Reports say the 6 remaining bidders have offered between $350 million and $475 million for the company. One report points out that Fosun and Forbes already have a relationship through their partnership in the Chinese edition of Forbes magazine. The pair formed that partnership in 2009, and since then the publication has managed to go from losing money to earning a profit, according to one report. That existing relationship could indeed give Fosun an advantage in the bidding, especially if Forbes believes that its China business could be a big growth driver in the future.
The Forbes bid follows a steady string of deals for Fosun, which splashed into the headlines last May when it joined a management-led group aiming to buy out French resort operator Club Med (Paris: CU) for 540 million euros. Last October the company was in the headlines again when it paid $725 million for the landmark One Chase Manhattan Plaza in New York, home to Chase Manhattan Bank. And a week ago, Fosun was picked by the Portuguese government to buy 80 percent of the nation’s largest insurer, Caixa Geral de Depositos, for 1 billion euros. (previous post)
Fosun’s wide range of targets comes as a flurry of other outbound investments by Chinese firms also makes headlines. Last week steamed bun maker Goubuli announced it had reached a preliminary deal to buy a major US coffee chain, and this week Bright Food announced a major purchase in Australia. Also this week, media reported that Hony Capital, the investment arm of PC giant Lenovo’s (HKEx: 992) parent company, was exploring a possible bid for United Biscuit, one of the Britain’s leading food companies. All that activity indicates that 2014 could be a banner year for outbound Chinese M&A, as cash-rich firms look for underperforming assets in North America, Europe and key developing markets.

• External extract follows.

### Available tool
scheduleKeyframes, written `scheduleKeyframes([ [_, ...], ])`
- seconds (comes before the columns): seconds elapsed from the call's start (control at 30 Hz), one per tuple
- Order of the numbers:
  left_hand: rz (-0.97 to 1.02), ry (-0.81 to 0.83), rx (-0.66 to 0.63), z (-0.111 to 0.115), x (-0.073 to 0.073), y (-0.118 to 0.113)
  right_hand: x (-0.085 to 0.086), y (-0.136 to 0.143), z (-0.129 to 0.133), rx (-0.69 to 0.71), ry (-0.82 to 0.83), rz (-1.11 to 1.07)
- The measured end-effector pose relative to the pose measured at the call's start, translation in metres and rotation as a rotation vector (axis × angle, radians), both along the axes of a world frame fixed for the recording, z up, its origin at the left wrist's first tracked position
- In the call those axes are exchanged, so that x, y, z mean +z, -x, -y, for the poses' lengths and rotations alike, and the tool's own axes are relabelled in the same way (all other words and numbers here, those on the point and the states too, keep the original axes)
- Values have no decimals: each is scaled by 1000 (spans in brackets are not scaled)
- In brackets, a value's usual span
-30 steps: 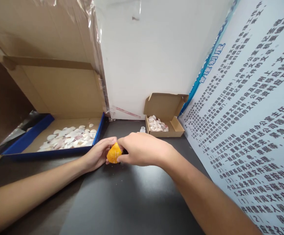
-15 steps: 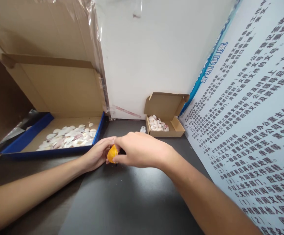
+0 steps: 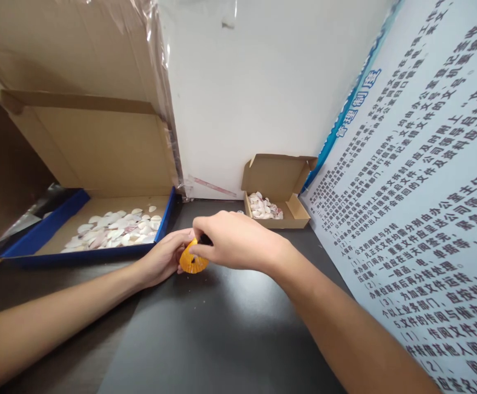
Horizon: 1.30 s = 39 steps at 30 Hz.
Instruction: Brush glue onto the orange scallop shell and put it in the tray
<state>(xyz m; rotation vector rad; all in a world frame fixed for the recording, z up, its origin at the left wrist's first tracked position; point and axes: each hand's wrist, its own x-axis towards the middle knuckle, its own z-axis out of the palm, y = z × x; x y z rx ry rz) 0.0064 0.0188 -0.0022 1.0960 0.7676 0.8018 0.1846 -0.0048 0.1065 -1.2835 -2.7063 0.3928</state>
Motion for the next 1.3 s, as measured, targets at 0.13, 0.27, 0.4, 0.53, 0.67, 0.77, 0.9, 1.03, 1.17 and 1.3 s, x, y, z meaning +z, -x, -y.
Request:
scheduleKeyframes([
  [0.13, -1, 9, -1, 0, 1, 0, 0, 0, -2, -47, -79, -13],
  [0.27, -13, 5, 5, 1, 1, 0, 0, -4, -1, 65, 90, 63],
  [0.4, -1, 10, 7, 0, 0, 0, 1, -6, -2, 28, 76, 11],
  [0.53, 9, 23, 5, 0, 0, 1, 0, -3, -5, -23, -18, -59],
  [0.67, -5, 20, 6, -1, -1, 1, -4, -1, -9, -73, -117, -90],
  [0.77, 11, 21, 16, -1, -1, 1, -4, -1, -10, -78, -142, -127],
  [0.9, 7, 20, 30, 1, 1, 0, -4, -7, -12, -73, -100, -45],
  [1.03, -7, 5, 46, 3, 4, -1, -3, -13, -12, -84, -19, 54],
  [1.17, -3, 1, 38, 2, 2, 0, 1, -8, -9, -108, -88, -65],
  [1.3, -21, -13, 35, 1, 1, 1, -1, -4, -7, -74, -75, -81],
])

All that said, let’s return to Fosun and its investment strategy so far. Each of the deals I’ve mentioned above is structured differently, which could affect their chances of success. The Club Med deal looks the best to me, as Fosun is joining a management-led team in the bid, which should help to manage the asset. Forbes looks more questionable, mostly because of the precarious position for traditional media companies in general. That eroding situation is probably what led the Forbes family to sell in the first place, and I have serious doubts if Fosun or anyone else would be able to stop a company decline that is part of a broader global trend.
Bottom line: Fosun stands a good chance of winning the bidding for Forbes due to a previous relationship, but its subsequent efforts to stop the company’s decline are likely to fail.